- **How to complete this task**
Find the lines below that contain the string "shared", count them, and give only the number.

- **Source data**

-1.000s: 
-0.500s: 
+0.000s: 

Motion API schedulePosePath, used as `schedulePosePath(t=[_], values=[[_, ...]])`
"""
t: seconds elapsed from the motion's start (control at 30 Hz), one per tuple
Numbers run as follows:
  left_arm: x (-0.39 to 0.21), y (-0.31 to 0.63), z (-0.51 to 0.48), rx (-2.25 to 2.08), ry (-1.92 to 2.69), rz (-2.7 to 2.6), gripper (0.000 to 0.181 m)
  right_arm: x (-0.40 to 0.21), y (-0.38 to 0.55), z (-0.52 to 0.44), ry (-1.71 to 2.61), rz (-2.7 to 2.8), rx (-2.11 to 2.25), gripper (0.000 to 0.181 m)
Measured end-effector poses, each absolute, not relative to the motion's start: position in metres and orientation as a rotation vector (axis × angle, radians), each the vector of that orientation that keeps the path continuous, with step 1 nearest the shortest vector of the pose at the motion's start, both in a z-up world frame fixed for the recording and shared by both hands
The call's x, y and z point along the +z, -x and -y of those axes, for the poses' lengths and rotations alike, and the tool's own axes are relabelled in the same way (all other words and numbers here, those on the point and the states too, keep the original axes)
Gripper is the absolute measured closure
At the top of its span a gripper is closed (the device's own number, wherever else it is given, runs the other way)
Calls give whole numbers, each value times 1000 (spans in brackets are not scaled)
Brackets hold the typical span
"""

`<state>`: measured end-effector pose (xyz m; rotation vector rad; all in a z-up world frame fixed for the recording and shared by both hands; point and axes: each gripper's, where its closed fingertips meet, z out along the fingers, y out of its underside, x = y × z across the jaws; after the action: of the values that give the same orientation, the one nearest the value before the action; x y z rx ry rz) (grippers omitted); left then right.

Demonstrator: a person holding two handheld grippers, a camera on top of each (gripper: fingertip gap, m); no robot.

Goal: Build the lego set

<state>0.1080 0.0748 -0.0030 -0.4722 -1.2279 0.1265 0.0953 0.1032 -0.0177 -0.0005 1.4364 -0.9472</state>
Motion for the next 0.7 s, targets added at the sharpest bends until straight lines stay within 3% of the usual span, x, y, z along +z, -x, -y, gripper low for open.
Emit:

- **Reply**
2